### DATA TO PROCESS
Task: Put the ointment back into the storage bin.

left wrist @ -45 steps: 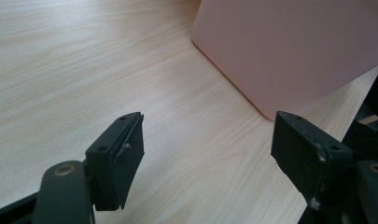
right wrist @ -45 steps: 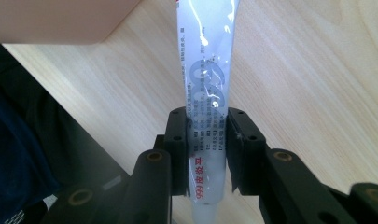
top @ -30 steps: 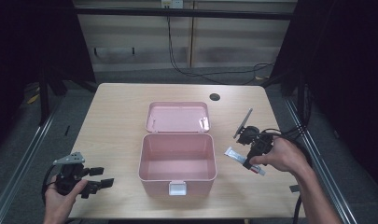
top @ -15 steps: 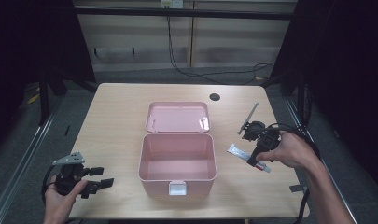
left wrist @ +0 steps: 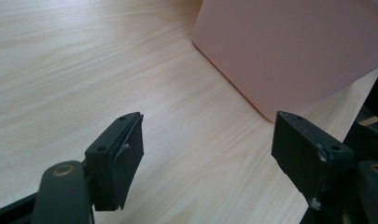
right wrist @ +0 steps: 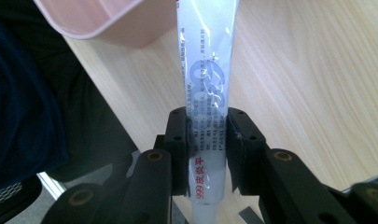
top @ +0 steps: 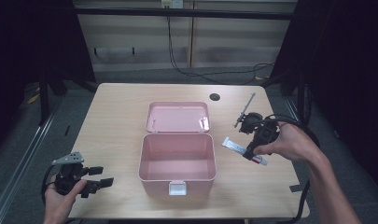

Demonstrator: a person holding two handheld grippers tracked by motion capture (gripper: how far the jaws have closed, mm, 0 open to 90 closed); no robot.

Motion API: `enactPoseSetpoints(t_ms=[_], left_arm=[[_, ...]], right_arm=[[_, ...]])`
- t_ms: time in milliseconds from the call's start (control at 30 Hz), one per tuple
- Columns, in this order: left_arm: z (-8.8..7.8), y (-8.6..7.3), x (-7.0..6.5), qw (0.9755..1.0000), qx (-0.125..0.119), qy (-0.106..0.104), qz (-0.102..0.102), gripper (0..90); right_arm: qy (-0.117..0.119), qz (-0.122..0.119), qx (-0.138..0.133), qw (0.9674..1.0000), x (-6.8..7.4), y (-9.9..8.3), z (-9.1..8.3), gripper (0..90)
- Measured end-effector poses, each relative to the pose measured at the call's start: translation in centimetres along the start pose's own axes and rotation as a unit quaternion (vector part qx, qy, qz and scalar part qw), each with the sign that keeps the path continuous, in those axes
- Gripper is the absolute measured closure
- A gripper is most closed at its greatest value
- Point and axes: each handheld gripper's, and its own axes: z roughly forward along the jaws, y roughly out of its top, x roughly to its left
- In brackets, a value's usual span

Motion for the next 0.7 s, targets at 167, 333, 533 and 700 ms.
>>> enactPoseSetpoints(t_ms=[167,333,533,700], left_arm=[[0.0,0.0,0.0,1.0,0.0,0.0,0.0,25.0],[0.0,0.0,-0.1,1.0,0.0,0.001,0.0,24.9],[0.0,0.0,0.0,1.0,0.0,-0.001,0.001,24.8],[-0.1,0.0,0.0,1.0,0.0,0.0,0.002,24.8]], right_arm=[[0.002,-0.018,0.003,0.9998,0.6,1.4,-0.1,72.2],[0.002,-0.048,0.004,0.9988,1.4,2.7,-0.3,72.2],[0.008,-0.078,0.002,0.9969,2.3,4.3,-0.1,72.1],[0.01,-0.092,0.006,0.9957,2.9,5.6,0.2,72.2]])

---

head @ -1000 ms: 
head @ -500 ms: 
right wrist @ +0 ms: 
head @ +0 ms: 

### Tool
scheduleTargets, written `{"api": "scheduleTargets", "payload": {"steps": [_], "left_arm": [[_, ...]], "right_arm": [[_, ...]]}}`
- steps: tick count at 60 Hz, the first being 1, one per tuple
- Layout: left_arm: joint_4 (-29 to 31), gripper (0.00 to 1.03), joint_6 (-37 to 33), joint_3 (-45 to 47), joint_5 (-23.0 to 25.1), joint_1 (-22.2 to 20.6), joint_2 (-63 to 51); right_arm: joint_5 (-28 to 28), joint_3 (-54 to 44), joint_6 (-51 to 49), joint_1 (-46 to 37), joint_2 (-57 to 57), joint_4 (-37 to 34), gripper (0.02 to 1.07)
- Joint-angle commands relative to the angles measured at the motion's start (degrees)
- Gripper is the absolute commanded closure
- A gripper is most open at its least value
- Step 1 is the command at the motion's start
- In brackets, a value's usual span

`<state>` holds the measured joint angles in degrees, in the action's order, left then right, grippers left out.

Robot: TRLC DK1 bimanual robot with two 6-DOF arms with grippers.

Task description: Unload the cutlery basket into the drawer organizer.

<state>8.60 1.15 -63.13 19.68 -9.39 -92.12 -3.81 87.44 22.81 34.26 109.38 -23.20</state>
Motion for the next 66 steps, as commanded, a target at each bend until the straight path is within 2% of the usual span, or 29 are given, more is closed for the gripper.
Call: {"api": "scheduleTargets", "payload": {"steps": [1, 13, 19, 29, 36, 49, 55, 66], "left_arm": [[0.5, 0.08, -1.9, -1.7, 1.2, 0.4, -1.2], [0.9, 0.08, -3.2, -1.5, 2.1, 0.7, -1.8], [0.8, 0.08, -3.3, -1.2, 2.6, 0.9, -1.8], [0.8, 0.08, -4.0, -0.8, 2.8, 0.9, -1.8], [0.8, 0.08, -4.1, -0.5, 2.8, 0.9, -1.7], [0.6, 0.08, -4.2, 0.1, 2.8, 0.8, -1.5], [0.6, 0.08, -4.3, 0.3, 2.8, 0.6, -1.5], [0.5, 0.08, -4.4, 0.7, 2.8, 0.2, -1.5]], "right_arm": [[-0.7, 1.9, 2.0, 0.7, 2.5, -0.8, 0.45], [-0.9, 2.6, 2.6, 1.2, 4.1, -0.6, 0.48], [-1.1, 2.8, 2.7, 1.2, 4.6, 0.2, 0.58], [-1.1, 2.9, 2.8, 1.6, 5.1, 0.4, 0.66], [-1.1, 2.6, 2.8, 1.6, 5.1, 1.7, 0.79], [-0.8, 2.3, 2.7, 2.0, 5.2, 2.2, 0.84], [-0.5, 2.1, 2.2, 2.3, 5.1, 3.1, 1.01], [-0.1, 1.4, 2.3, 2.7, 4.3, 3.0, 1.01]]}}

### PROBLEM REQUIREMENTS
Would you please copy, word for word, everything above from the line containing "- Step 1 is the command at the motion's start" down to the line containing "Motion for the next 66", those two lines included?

### SOLUTION TO THIS TASK
- Step 1 is the command at the motion's start
- In brackets, a value's usual span

`<state>` holds the measured joint angles in degrees, in the action's order, left then right, grippers left out.

Robot: TRLC DK1 bimanual robot with two 6-DOF arms with grippers.

Task description: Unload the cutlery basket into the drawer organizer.

<state>8.60 1.15 -63.13 19.68 -9.39 -92.12 -3.81 87.44 22.81 34.26 109.38 -23.20</state>
Motion for the next 66 steps, as commanded, a target at each bend until the straight path is within 2% of the usual span, or 29 are given, more is closed for the gripper.

Nothing further is required for this exercise.